Print the data below exactly, but only the lines from the one containing "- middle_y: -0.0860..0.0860" down to the one containing "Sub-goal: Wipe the", inclusive.

(Collected data entries)
BEGIN

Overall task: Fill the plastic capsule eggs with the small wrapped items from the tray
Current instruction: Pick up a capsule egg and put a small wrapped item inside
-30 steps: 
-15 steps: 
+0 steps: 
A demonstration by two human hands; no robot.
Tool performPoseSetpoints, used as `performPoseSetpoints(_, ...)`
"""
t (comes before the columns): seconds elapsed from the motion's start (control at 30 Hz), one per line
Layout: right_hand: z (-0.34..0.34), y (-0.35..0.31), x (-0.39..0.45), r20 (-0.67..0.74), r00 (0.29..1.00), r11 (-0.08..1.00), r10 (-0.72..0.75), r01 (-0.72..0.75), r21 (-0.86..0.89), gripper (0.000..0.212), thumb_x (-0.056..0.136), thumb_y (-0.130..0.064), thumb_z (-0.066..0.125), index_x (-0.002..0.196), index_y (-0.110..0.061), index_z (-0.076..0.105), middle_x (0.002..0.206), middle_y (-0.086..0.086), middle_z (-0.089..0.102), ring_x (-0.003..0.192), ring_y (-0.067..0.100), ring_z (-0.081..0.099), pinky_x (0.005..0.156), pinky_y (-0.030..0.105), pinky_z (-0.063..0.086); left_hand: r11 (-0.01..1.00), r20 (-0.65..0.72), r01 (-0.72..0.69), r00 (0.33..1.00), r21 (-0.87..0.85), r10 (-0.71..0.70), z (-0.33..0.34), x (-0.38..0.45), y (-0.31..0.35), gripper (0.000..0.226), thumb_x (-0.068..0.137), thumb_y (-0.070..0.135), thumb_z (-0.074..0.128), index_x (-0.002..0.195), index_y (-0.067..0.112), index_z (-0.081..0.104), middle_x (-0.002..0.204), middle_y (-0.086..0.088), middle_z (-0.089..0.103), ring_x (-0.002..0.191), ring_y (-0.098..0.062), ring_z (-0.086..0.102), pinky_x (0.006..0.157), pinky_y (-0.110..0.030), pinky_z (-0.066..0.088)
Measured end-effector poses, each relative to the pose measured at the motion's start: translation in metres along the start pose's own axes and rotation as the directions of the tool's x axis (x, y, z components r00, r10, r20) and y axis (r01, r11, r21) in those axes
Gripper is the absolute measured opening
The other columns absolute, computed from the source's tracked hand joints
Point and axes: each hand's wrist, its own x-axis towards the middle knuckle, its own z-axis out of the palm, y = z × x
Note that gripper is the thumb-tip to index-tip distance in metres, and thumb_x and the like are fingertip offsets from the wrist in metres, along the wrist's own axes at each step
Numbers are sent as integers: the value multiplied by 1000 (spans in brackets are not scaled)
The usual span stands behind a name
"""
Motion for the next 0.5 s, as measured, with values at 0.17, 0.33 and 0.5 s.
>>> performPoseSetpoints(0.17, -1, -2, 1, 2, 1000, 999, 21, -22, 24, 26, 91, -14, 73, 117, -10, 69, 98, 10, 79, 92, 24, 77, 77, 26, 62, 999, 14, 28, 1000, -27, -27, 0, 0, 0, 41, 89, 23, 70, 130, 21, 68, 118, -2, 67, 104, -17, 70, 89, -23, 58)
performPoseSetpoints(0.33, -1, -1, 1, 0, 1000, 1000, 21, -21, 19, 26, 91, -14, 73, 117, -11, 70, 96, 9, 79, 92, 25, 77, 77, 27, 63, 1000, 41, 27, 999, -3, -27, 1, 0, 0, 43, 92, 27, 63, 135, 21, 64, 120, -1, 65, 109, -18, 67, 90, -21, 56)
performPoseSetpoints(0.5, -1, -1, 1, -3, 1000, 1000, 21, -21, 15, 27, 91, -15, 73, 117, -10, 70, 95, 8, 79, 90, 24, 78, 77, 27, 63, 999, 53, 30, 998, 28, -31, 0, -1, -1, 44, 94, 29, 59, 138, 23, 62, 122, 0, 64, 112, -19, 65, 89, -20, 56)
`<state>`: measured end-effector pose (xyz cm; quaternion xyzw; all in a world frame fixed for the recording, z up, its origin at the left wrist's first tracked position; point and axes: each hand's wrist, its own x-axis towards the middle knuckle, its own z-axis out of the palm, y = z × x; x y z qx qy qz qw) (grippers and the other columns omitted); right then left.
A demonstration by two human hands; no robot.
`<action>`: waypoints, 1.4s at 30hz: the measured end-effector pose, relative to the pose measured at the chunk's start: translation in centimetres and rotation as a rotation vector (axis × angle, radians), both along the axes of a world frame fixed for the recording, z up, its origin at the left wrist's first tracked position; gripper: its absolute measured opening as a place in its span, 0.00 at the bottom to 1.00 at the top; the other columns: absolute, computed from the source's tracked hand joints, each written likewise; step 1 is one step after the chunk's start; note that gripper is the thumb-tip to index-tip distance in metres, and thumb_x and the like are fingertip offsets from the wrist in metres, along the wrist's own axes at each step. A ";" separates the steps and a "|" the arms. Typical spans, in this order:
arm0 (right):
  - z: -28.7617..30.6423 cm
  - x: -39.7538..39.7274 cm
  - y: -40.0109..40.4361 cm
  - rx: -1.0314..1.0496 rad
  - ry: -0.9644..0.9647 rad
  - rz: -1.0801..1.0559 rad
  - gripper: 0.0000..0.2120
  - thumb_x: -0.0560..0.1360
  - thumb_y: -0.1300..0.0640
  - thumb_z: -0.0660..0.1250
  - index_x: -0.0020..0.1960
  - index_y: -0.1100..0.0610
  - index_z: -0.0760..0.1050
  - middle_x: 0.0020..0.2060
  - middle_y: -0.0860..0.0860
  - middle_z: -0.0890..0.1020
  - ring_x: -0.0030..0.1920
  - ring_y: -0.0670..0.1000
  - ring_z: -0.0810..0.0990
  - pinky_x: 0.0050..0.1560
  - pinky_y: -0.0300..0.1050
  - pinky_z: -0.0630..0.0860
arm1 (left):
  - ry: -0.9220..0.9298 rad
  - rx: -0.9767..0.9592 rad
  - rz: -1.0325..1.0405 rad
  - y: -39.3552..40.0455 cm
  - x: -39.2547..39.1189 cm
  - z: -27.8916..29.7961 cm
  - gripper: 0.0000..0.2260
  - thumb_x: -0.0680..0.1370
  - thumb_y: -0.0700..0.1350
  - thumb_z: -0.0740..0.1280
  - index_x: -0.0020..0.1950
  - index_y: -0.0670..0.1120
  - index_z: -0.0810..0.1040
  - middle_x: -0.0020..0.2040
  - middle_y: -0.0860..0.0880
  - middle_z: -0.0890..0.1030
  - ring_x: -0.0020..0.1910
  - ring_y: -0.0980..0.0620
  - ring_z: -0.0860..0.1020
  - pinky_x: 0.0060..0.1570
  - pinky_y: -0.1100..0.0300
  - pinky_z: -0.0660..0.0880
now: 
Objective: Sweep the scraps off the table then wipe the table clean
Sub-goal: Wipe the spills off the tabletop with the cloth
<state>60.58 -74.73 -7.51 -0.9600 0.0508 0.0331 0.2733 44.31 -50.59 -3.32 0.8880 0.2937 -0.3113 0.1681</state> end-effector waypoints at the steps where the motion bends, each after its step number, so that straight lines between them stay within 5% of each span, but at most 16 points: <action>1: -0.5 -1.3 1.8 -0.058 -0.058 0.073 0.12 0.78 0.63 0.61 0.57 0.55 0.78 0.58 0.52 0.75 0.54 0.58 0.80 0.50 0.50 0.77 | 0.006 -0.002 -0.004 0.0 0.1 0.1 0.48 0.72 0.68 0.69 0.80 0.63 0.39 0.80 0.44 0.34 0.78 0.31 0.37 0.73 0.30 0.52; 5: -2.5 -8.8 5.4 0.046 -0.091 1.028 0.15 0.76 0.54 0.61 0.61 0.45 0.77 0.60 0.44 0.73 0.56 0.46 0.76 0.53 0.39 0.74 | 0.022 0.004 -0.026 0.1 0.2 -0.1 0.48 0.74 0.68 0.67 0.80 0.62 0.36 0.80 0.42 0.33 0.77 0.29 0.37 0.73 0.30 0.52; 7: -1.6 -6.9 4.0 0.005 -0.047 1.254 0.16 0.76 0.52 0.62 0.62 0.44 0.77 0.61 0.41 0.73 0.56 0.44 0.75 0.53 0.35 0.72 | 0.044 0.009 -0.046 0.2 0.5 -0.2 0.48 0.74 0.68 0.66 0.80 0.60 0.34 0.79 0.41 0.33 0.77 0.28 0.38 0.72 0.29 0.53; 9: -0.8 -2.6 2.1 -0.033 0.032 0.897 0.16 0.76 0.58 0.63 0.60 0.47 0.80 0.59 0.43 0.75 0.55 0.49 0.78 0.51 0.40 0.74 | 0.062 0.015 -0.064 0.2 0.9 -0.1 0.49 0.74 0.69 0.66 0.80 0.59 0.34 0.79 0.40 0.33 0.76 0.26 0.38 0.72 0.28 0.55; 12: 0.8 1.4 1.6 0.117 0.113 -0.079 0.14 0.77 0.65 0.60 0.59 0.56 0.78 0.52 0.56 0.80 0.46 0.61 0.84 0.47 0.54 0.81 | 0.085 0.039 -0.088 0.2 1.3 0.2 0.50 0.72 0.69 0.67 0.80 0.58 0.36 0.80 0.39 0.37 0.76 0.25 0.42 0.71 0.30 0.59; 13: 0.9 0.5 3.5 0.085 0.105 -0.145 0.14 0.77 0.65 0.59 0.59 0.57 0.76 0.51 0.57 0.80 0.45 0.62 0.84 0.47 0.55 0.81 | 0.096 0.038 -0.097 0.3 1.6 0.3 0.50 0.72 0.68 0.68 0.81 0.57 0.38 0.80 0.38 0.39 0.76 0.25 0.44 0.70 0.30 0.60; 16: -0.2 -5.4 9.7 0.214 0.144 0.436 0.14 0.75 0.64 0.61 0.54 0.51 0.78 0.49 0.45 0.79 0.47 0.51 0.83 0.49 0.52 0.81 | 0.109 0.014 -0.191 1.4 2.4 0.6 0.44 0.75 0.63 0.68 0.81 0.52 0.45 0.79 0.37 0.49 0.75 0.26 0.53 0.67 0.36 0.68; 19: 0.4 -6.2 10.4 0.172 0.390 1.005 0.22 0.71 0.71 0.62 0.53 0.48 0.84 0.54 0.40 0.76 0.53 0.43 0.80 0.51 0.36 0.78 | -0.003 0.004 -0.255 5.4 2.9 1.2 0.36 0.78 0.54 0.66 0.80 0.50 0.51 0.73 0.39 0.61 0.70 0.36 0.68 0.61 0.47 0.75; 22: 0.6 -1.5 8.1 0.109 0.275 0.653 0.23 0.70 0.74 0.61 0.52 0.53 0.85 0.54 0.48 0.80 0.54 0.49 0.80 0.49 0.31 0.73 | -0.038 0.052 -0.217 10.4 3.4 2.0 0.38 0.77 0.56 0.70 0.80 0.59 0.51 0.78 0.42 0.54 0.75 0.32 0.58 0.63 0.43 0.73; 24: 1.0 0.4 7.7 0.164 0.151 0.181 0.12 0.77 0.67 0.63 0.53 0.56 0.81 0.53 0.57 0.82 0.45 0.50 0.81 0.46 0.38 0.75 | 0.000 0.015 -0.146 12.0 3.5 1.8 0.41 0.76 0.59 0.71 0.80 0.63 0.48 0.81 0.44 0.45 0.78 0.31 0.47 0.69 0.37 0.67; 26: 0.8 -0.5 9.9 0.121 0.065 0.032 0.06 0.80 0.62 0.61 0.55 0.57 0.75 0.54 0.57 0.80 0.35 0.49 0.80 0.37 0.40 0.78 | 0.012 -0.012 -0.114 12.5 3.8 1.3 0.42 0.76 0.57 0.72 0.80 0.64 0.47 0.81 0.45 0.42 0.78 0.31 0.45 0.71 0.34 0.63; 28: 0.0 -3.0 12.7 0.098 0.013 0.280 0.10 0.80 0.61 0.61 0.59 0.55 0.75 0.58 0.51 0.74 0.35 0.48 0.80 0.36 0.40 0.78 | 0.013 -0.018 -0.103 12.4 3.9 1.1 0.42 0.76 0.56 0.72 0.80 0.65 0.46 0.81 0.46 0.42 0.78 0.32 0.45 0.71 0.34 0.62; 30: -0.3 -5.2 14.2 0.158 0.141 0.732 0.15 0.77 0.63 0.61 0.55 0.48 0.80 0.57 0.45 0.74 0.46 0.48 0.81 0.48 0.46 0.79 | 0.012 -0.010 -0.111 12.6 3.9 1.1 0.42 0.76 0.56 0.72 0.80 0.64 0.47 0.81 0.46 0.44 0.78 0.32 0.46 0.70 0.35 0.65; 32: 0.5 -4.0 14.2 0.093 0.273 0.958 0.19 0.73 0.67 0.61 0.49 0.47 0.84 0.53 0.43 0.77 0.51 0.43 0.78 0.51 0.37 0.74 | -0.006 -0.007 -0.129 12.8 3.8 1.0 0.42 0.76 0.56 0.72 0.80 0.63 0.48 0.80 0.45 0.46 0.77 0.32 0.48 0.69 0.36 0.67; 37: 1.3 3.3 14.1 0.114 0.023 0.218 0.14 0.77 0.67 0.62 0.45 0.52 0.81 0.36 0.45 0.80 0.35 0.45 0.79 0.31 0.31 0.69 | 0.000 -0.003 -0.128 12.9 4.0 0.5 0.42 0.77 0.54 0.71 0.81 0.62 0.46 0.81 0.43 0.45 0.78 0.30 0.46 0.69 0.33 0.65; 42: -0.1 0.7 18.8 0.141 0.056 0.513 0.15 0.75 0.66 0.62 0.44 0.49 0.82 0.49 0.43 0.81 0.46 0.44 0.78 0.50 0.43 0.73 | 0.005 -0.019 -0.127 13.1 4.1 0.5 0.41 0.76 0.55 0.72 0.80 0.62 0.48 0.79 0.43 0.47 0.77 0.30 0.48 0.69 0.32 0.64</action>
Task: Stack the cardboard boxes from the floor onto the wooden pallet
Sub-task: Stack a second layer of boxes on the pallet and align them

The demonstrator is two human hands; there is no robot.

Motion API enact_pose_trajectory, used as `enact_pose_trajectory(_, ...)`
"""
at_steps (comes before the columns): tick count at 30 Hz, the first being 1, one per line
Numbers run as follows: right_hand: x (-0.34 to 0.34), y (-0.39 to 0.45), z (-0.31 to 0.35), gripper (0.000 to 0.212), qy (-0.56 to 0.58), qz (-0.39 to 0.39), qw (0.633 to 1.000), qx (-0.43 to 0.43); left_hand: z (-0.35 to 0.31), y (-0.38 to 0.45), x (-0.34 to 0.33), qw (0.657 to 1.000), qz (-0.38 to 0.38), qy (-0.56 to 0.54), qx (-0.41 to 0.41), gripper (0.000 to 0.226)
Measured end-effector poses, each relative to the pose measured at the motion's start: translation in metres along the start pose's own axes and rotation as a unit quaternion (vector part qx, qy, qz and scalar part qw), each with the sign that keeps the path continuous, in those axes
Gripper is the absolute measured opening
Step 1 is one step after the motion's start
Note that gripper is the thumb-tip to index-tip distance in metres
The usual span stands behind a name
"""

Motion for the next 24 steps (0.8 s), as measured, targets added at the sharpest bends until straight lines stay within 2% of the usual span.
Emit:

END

> [RESPONSE TO THE EXERCISE]
  - middle_y: -0.0860..0.0860
  - middle_z: -0.0890..0.1020
  - ring_x: -0.0030..0.1920
  - ring_y: -0.0670..0.1000
  - ring_z: -0.0810..0.0990
  - pinky_x: 0.0050..0.1560
  - pinky_y: -0.0300..0.1050
  - pinky_z: -0.0630..0.0860
arm1 (left):
  - ry: -0.9220..0.9298 rad
  - rx: -0.9767..0.9592 rad
  - rz: -1.0325..1.0405 rad
  - y: -39.3552..40.0455 cm
  - x: -39.2547..39.1189 cm
  - z: -27.8916..29.7961 cm
  - gripper: 0.0000..0.2260
  - thumb_x: -0.0680..0.1370
  - thumb_y: -0.0700..0.1350
  - thumb_z: -0.0740..0.1280
  - index_x: -0.0020..0.1950
  - index_y: -0.0670..0.1120
  - index_z: -0.0810..0.1040
  - middle_x: -0.0020..0.2040
  - middle_y: -0.0860..0.0880
  - middle_z: -0.0890..0.1030
  - ring_x: -0.0020..0.1910
  - ring_y: -0.0980..0.0620
  - ring_z: -0.0860..0.1020
  - pinky_x: 0.0060..0.1570
  - pinky_y: -0.1100..0.0300
  - pinky_z: -0.0660..0.0880
now: 
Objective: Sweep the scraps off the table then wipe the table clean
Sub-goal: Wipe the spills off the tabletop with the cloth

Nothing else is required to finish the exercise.